Managing accountability is a powerful tool to change and improve individual behavior and performance. Yes, it follows a problem or a mistake; no, it is neither correcting nor punishing bad behavior. When properly executed, it sounds like a conversation, albeit a tough one. The conversation deals with duties, responsibilities, expectations, behavior, and consequences. The conversation delves into a follower’s decision-making process, and their acceptance and ownership of the problem, their mistakes, and its consequences, real and potential. 
 
That’s a lot to talk about. For the most part, the process of managing accountability boils down to a leader asking a series of tough questions and insisting that they be answered.
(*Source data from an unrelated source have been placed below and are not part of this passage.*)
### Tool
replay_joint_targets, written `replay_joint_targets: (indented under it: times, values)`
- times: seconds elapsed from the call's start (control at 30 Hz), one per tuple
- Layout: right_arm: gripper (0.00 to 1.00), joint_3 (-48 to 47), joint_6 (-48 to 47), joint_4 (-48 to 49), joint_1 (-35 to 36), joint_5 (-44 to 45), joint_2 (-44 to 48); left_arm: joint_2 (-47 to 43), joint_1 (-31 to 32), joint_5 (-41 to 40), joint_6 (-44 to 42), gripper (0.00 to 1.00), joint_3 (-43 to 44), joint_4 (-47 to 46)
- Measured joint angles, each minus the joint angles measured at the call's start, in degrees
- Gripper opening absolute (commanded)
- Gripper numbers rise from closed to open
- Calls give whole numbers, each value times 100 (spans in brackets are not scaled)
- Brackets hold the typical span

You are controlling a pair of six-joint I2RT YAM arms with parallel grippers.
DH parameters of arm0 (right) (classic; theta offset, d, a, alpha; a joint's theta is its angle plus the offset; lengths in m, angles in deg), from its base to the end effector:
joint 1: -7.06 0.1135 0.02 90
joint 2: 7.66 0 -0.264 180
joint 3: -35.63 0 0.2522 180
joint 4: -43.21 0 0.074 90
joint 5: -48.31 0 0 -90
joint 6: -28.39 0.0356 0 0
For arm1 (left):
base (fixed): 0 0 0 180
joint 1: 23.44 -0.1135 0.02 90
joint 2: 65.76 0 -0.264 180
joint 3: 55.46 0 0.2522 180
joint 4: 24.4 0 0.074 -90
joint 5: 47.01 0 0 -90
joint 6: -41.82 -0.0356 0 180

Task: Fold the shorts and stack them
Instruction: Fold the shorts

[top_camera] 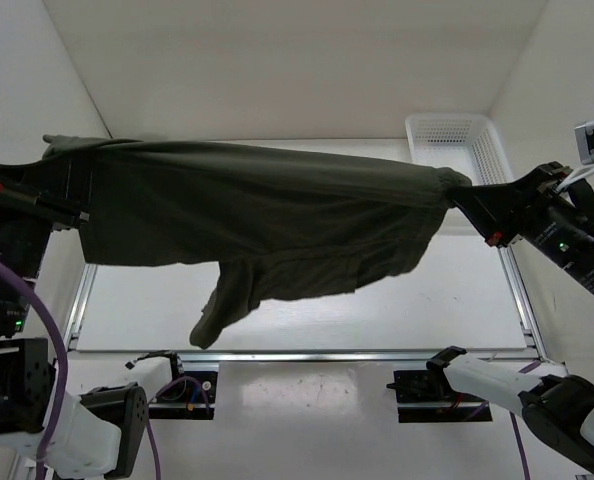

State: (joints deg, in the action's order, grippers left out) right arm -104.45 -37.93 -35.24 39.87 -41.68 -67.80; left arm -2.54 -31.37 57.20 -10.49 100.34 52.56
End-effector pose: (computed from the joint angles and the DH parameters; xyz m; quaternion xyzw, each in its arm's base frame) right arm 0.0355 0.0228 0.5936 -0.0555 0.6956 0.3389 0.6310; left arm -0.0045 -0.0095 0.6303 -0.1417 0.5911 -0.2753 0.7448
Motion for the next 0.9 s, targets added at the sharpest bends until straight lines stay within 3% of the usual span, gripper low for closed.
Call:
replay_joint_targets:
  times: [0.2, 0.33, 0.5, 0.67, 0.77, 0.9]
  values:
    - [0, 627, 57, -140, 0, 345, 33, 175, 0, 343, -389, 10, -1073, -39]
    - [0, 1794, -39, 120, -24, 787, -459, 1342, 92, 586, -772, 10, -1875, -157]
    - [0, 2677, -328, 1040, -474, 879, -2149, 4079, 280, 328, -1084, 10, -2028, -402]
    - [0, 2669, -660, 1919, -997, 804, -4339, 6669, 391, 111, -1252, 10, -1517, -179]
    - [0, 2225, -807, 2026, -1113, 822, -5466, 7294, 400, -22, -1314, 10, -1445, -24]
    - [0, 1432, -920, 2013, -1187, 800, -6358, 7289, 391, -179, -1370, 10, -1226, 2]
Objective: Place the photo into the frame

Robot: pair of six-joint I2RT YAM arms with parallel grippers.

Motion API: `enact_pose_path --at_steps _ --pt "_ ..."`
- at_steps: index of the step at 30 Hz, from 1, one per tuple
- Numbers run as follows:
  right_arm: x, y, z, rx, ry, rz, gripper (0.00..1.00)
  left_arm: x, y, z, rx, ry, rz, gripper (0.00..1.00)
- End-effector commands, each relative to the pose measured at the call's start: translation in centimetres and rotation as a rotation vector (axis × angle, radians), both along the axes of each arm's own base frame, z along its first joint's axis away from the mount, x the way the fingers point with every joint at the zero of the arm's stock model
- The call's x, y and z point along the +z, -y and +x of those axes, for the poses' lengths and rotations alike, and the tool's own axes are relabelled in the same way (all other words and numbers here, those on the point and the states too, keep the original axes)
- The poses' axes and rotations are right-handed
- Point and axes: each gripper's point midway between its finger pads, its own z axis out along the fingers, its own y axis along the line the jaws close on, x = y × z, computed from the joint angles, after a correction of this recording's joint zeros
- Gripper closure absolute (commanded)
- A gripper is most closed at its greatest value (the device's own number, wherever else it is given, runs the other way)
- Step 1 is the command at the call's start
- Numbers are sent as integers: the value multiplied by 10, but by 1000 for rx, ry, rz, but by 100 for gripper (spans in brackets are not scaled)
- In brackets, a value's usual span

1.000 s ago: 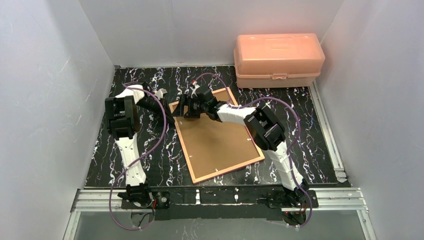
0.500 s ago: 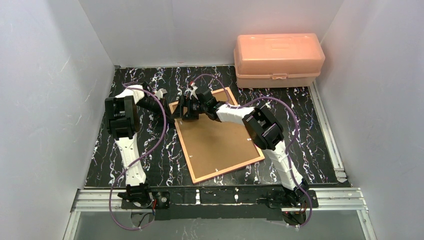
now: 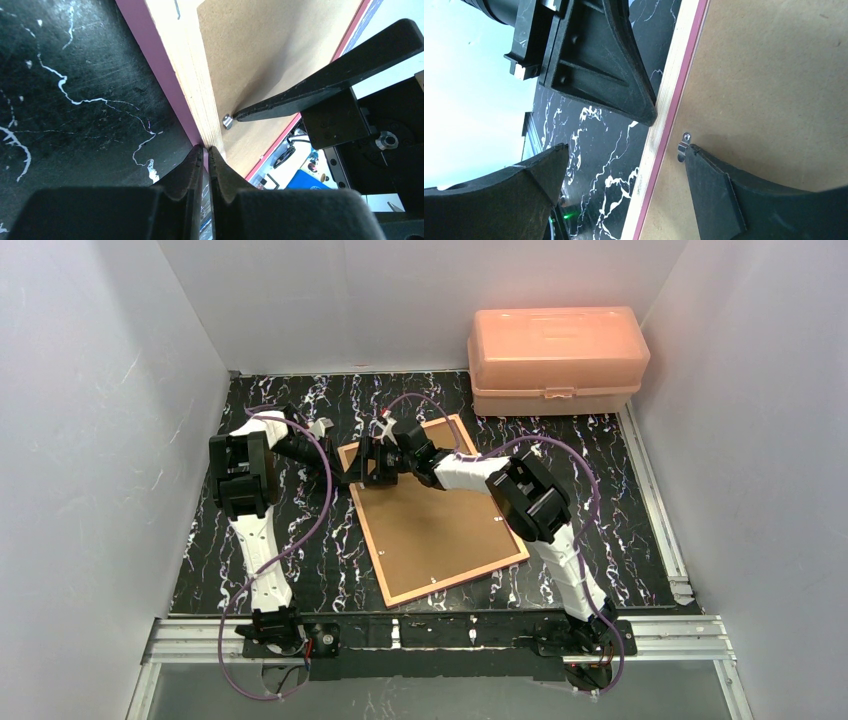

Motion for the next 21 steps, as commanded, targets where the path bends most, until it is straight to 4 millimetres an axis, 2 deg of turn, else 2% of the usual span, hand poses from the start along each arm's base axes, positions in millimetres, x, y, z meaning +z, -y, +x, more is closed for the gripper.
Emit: enact_pose_path --at_steps 1,13,21 --pt "24 -1 -13 24 8 25 6 -7 2 -5 -35 16 40 95" --pt "19 -9 -20 35 -27 44 6 -7 2 -6 -39 18 42 95" --pt "18 -5 -25 23 -40 48 6 -8 1 -7 -40 19 44 95"
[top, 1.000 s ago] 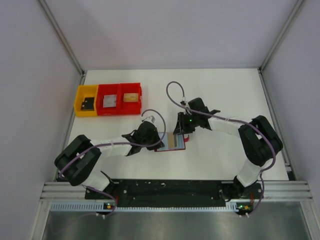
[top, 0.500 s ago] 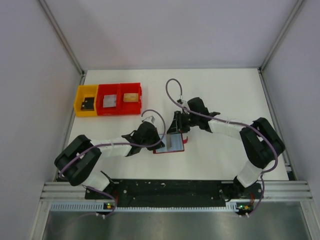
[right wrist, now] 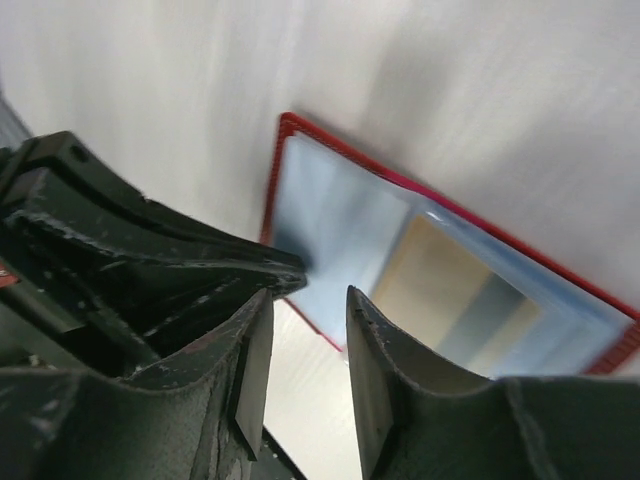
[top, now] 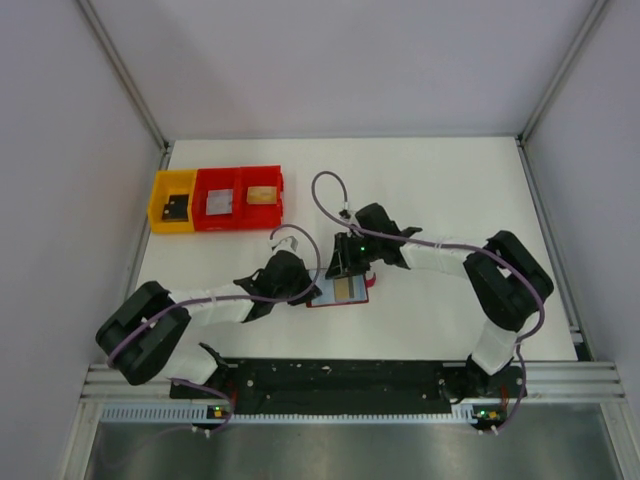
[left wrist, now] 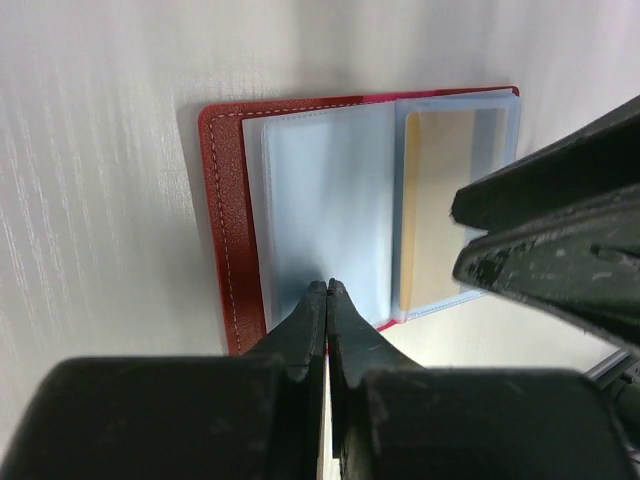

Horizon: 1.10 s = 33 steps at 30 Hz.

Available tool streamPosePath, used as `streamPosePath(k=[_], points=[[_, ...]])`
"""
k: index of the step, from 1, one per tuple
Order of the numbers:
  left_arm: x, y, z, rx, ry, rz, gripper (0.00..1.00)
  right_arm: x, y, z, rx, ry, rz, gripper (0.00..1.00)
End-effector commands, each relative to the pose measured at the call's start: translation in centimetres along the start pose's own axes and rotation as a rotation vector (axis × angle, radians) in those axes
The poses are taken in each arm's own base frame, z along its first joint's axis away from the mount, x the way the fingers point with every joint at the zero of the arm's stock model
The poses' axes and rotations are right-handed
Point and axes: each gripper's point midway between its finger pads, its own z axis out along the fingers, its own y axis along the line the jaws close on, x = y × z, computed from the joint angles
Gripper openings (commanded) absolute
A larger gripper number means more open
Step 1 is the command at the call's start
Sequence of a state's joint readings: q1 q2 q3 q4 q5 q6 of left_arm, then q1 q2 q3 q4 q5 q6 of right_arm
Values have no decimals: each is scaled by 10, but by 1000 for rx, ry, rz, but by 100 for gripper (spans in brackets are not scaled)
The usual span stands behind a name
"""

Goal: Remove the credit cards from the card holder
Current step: Remove the credit card from the card holder.

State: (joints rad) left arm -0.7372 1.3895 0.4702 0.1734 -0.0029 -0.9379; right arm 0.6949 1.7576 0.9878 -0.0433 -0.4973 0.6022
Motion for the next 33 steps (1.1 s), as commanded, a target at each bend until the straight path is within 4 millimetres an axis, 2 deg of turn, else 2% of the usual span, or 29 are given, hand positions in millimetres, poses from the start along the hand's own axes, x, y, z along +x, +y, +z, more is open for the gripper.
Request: streamPosePath(k=[1, 6, 10, 16, 25, 33], points=[[-8, -5, 3, 16, -29, -4, 0, -28, -18, -32, 214, -137, -65, 37], [-5, -2, 4, 7, -17, -4, 0, -29, -46, -52, 332, -184, -15, 42], [-4, -2, 4, 8, -13, -5, 0, -27, -54, -51, 336, -173, 4, 43], [-4, -3, 4, 9, -12, -4, 0, -23, -59, -42, 337, -146, 18, 43], [-4, -4, 5, 11, -14, -3, 0, -28, -49, -33, 275, -141, 13, 42], [-5, -3, 3, 12, -18, -5, 0, -24, -54, -24, 271, -116, 36, 42]])
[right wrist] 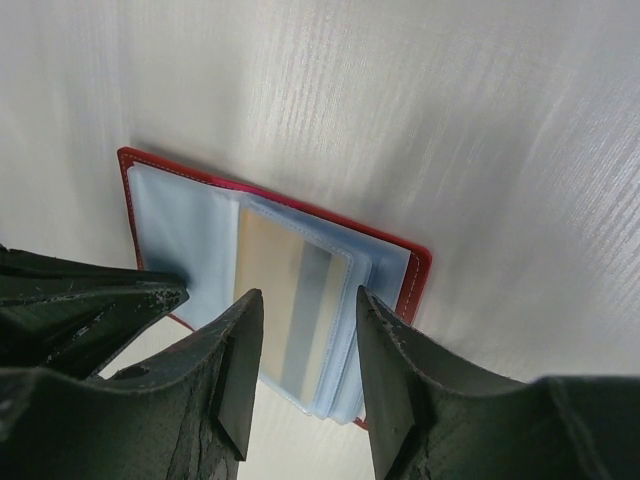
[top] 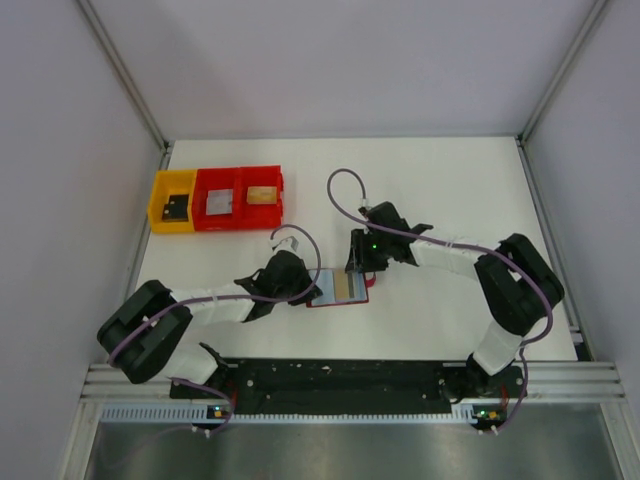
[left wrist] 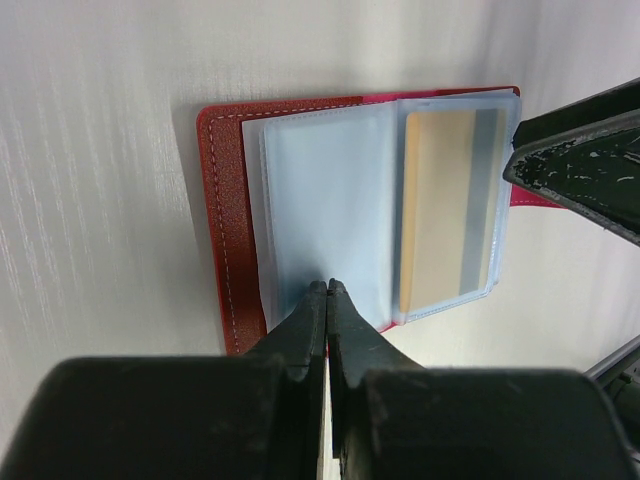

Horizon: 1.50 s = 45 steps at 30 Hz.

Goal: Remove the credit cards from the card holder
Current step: Remove the credit card from the card holder.

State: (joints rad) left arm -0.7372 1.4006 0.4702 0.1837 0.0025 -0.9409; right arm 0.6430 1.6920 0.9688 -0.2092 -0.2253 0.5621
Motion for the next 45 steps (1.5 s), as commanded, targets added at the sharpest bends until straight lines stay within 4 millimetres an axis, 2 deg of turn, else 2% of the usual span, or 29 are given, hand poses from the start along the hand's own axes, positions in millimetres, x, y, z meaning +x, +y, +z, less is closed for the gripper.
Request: streamPosePath(k=[1, 16, 19, 23, 29, 35, 40, 45], points=[[-6, -4, 2, 10, -22, -4, 0, -11, 9, 4, -37, -26, 5, 42], [-5, -3, 3, 9, -19, -4, 0, -9, 22, 4, -108, -3, 1, 39], [-5, -3, 3, 9, -19, -4, 0, -9, 32, 2, -151, 1, -3, 35], [-5, -3, 2, 11, -21, -5, 0, -7, 48, -1, -213, 18, -8, 35], [-10, -5, -5, 25, -51, -16, 0, -8, 84, -11, -351, 20, -15, 36], [-15, -3, -15, 32, -92, -35, 0, -6, 110, 0, -416, 41, -32, 39], [-19, -3, -29, 39, -122, -39, 0, 2, 108, 19, -420, 78, -11, 39], [-29, -4, -49, 54, -181, -45, 0, 0, 98, 17, -365, 57, -34, 38]])
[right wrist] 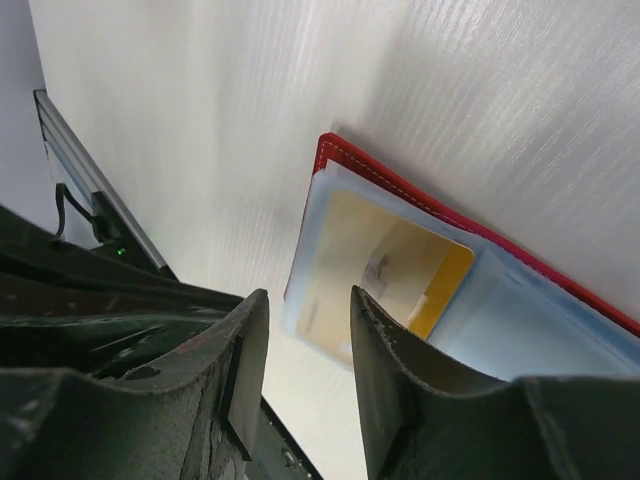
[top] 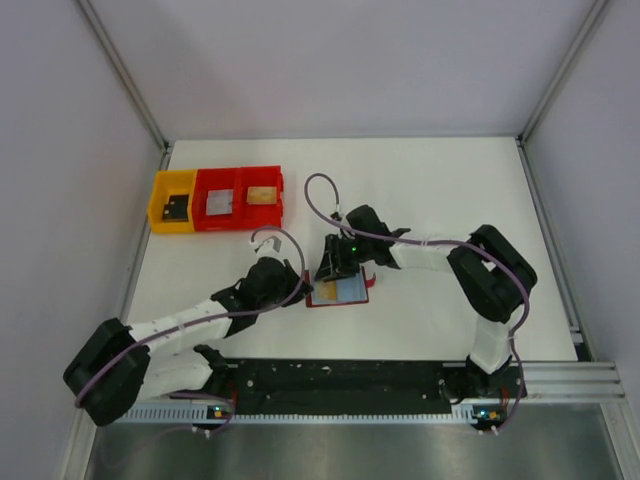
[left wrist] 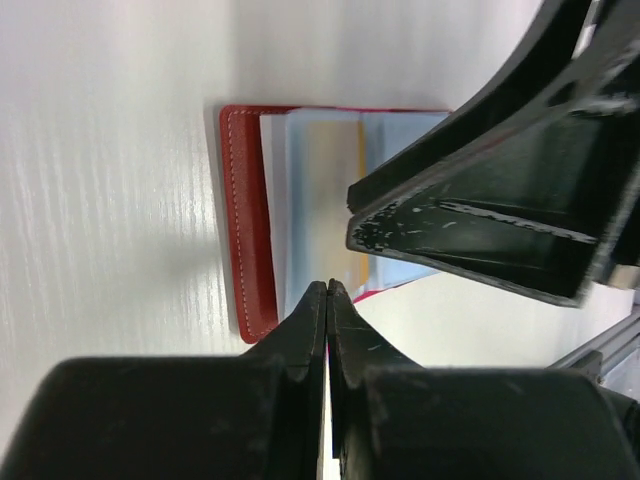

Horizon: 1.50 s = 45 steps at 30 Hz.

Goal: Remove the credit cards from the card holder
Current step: Remove the credit card from the card holder.

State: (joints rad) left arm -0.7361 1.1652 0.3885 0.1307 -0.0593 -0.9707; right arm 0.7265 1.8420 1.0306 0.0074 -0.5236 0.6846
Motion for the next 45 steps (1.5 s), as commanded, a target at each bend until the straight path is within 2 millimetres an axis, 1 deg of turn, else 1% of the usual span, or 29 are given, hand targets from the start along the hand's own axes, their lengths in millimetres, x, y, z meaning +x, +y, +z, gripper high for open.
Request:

Not an interrogation, but rather an examination of conscience.
 
Managing accountability is the practice that separates the leaders who get great execution from their peers. Calling punishment “accountability” takes that practice out of the arsenal of leadership practices.
 
So, don’t. Find a different word for those kinds of consequences.
 
Managing Accountability 
 
As valuable as the process is, managing accountability requires three things that are often in short supply:

  • The proper understanding of what went wrong.
  • Understanding how to execute the process of holding someone accountable.
  • The willingness to hold people accountable.

 
Someone can’t be held accountable without the leader first understanding what went wrong, and what the follower did to contribute to the failure. This is not an investigation. If a leader thinks accountability is synonymous with punishment, game over. Since someone must “be held accountable” it falls to the leader drive the process. 
 
All of which explains why, in practice, managing accountability proves to be the exception rather than the rule.